* Your assignment
Set down exactly, from the records below, the line with "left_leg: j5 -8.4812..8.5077" through the line with "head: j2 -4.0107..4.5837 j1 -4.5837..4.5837", and nothing else.

* Entries taken from a collection

=== Section Start ===

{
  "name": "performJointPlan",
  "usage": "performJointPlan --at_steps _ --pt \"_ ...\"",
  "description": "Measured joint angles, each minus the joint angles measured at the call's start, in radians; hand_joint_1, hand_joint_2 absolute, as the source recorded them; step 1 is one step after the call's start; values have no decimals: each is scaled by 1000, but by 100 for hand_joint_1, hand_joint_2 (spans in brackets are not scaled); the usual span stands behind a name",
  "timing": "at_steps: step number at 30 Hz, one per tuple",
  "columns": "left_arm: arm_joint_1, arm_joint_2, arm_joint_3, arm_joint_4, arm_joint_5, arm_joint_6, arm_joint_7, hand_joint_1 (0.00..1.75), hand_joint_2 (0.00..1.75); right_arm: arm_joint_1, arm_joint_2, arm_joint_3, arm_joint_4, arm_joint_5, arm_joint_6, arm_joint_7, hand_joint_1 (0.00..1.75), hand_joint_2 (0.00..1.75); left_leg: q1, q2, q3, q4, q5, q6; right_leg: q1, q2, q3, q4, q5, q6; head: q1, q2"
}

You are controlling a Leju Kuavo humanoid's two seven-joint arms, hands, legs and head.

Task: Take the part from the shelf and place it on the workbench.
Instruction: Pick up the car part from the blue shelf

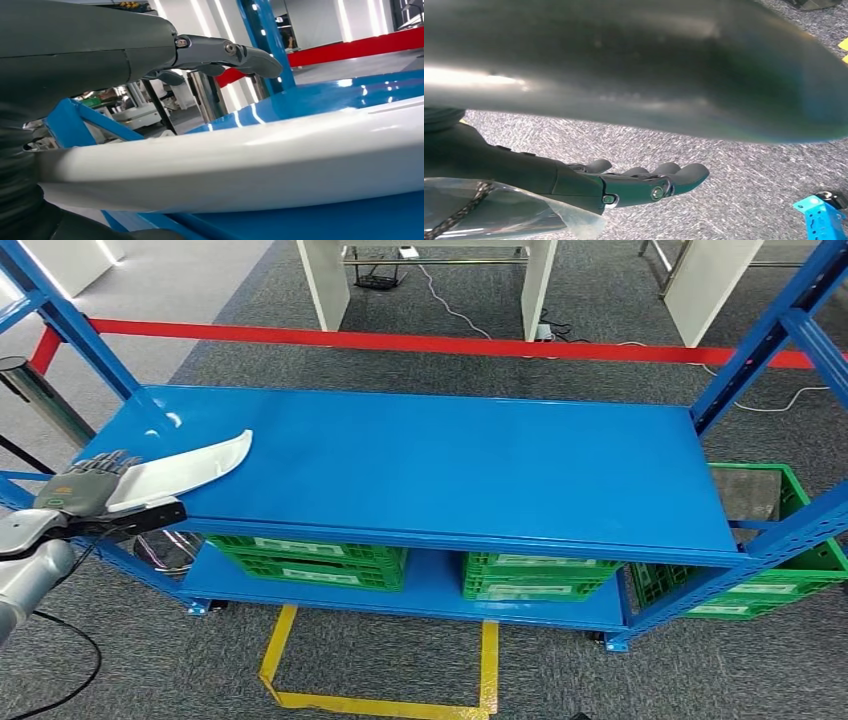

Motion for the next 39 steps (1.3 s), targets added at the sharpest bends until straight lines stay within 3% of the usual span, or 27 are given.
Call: performJointPlan --at_steps 34,36,38,39 --pt "-17 -9 21 28 4 -16 -7 0 175 0 0 -18 0 2 -2 -16 0 0 0 0 0 0 0 0 0 0 0 0 0 0 0 0" --pt "-17 -9 21 28 4 -16 -7 48 175 0 0 -19 0 2 -2 -16 0 0 0 0 0 0 0 0 0 0 0 0 0 0 0 0" --pt "-17 -9 21 28 4 -17 -8 135 175 0 0 -19 0 2 -2 -16 0 0 0 0 0 0 0 0 0 0 0 0 0 0 0 0" --pt "-17 -9 21 29 4 -19 -8 158 175 0 0 -19 0 2 -2 -16 0 44 0 0 0 0 0 0 0 0 0 0 0 0 0 0"
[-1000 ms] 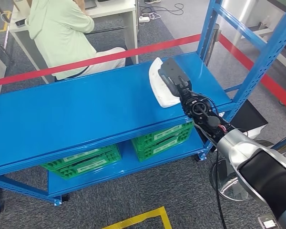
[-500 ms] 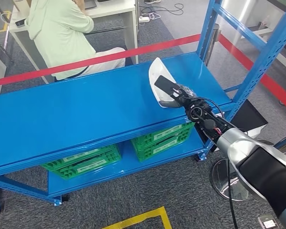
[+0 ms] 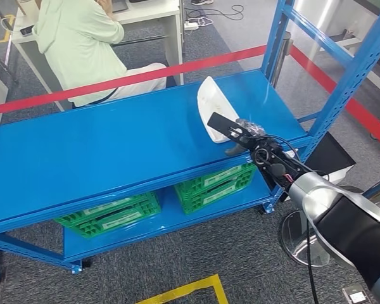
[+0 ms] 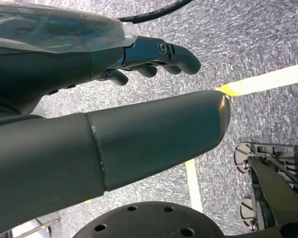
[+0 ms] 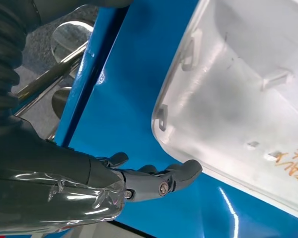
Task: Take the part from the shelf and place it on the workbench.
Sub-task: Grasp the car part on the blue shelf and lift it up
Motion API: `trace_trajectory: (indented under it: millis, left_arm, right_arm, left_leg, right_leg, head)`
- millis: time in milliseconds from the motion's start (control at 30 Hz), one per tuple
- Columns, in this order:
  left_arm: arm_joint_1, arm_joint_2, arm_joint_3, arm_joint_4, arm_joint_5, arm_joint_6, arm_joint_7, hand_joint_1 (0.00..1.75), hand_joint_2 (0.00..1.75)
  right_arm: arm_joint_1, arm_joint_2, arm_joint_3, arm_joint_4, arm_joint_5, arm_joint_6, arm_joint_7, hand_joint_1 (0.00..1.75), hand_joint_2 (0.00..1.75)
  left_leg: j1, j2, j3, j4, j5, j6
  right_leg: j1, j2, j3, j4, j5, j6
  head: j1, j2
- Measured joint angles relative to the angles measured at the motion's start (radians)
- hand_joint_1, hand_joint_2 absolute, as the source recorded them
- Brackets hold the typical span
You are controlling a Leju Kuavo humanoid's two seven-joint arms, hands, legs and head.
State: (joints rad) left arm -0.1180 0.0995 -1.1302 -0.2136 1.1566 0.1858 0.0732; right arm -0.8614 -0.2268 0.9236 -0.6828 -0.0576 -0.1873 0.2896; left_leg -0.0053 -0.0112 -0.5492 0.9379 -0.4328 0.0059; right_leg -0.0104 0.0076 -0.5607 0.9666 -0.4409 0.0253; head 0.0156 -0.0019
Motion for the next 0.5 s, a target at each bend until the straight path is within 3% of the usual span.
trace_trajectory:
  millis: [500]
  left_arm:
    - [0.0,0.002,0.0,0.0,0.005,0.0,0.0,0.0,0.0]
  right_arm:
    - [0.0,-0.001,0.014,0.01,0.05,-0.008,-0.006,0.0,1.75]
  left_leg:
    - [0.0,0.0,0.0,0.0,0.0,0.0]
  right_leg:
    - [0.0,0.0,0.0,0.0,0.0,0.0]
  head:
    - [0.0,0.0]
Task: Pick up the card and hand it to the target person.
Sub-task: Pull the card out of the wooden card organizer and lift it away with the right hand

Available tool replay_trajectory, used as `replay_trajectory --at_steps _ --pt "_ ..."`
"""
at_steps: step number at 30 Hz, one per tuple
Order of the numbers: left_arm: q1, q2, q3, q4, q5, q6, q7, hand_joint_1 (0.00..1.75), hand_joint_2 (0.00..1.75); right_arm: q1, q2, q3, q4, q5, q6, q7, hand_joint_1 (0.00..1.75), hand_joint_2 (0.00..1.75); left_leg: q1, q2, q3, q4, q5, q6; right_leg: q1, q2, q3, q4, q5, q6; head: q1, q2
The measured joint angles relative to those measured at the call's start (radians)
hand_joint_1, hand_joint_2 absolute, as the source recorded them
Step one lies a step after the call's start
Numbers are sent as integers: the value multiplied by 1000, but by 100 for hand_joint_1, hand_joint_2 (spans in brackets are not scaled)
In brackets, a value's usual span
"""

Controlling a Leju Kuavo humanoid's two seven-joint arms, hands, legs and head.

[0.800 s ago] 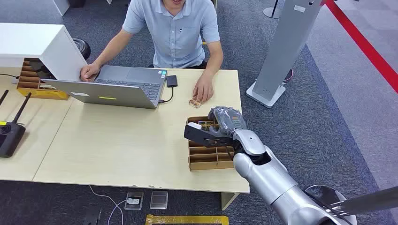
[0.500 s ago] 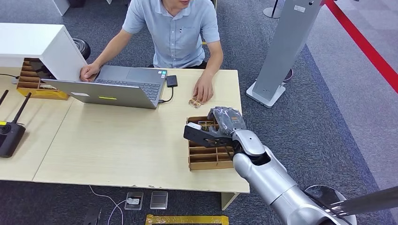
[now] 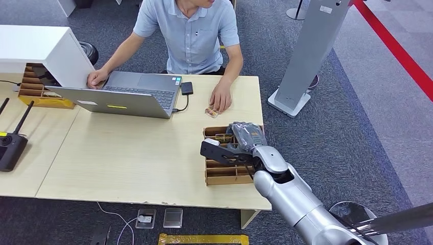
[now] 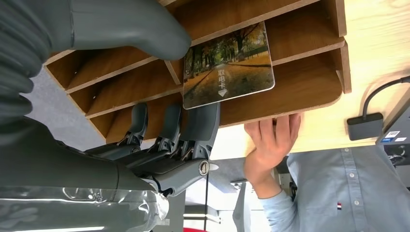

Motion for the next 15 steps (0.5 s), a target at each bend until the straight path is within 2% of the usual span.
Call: replay_trajectory --at_steps 6,15 --pt "0 0 0 0 -6 -1 2 0 0 1 -1 0 -1 -2 1 4 98 175 0 0 0 0 0 0 0 0 0 0 0 0 0 0" --pt "0 0 0 0 -9 -1 2 0 0 0 -5 0 -4 -3 1 11 133 175 0 0 0 0 0 0 0 0 0 0 0 0 0 0"
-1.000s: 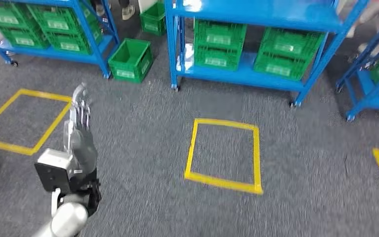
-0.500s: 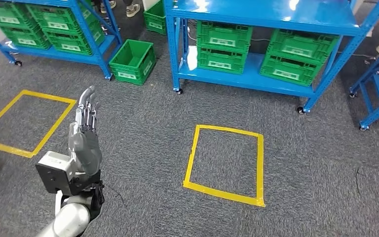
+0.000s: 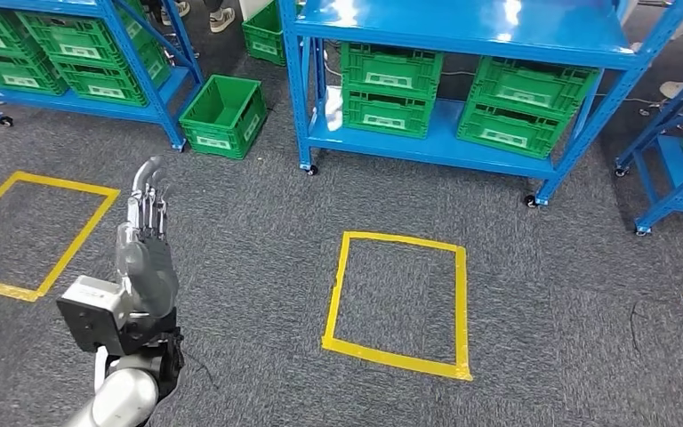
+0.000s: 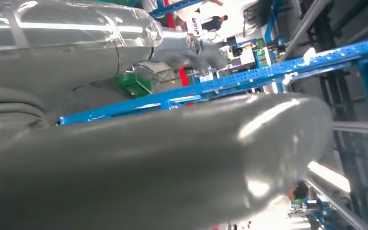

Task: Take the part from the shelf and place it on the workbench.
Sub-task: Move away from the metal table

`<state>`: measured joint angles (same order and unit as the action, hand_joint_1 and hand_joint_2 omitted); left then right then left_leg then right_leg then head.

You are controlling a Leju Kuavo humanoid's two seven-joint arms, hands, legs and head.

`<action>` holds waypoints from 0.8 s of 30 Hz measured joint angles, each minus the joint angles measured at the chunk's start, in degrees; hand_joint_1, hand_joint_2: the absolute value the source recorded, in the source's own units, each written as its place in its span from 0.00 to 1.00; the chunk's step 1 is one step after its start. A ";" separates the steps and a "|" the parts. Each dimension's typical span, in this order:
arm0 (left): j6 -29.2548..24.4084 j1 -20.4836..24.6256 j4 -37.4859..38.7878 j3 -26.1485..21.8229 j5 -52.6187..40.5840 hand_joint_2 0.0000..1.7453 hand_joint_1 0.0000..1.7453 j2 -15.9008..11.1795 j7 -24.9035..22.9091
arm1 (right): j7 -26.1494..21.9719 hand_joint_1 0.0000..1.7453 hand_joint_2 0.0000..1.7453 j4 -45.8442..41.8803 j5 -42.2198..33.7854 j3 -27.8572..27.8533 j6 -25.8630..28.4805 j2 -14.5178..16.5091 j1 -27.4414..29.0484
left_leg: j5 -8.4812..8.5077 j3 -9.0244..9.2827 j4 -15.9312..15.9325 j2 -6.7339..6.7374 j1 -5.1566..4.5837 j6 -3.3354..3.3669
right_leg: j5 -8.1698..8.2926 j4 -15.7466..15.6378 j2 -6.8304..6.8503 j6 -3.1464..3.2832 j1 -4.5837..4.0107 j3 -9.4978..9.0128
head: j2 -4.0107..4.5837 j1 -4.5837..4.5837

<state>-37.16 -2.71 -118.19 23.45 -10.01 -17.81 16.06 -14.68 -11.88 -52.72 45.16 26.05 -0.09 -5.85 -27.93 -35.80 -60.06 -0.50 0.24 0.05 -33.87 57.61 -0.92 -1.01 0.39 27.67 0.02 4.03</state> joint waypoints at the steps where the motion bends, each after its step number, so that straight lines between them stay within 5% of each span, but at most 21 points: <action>1: 0.00 0.03 0.00 0.01 0.00 0.00 0.00 0.01 0.04 | -0.01 0.00 0.00 0.00 0.01 0.00 0.00 0.00 -0.05 | -0.11 0.21 0.15 -0.05 0.08 0.08 | 0.12 -0.03 0.08 -0.07 0.00 -0.17 | 0.00 -0.07; 5: 0.00 0.02 0.01 0.04 -0.36 0.00 0.00 0.04 0.13 | 0.01 0.00 0.00 -0.01 0.00 0.00 0.00 -0.01 -0.17 | -0.42 0.84 0.33 -0.16 0.10 -0.03 | 0.37 -0.37 0.23 2.30 -0.29 -0.86 | 0.00 -0.28; 7: 0.00 0.00 0.01 0.07 -0.62 0.00 0.00 0.06 0.15 | 0.10 0.00 0.00 -0.01 0.00 0.00 0.00 0.00 -0.24 | -0.61 0.85 0.33 -0.22 0.03 0.14 | 0.29 -0.74 0.25 2.82 -0.29 -1.09 | 0.00 -0.29; 11: 0.00 -0.02 0.01 0.08 -0.74 0.00 0.00 0.06 0.15 | 0.32 0.00 0.00 0.02 0.00 0.00 0.02 0.01 -0.25 | -0.75 0.82 0.32 -0.12 -0.17 0.36 | 0.14 -1.56 0.25 2.37 -0.18 -1.45 | 0.00 -0.28; 16: 0.00 -0.02 0.01 0.07 -0.74 0.00 0.00 0.06 0.15 | 0.44 0.00 0.00 0.02 0.01 0.00 0.02 0.03 -0.23 | -0.73 0.83 0.31 0.06 -0.31 0.46 | 0.11 -1.97 0.25 0.23 0.12 -1.57 | 0.00 -0.27; 24: 0.00 -0.02 0.01 0.09 -0.74 0.00 0.00 0.08 0.15 | 0.45 0.00 0.00 0.02 0.00 0.01 0.02 0.02 -0.19 | -0.64 1.02 0.34 0.06 -0.17 0.47 | 0.15 -1.94 0.26 -0.05 -0.02 -1.67 | 0.00 -0.26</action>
<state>-37.16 -2.74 -118.18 23.54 -10.75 -17.73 16.22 -14.23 -11.87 -52.72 45.16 26.08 -0.07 -6.04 -28.57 -34.78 -59.72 -0.44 0.08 0.53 -33.71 55.67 -0.66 -1.06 0.37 26.01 0.02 3.77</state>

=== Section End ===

* Answer space
left_leg: j5 -8.4812..8.5077 j3 -9.0244..9.2827 j4 -15.9312..15.9325 j2 -6.7339..6.7374 j1 -5.1566..4.5837 j6 -3.3354..3.3669
right_leg: j5 -8.1698..8.2926 j4 -15.7466..15.6378 j2 -6.8304..6.8503 j6 -3.1464..3.2832 j1 -4.5837..4.0107 j3 -9.4978..9.0128
head: j2 -4.0107..4.5837 j1 -4.5837..4.5837

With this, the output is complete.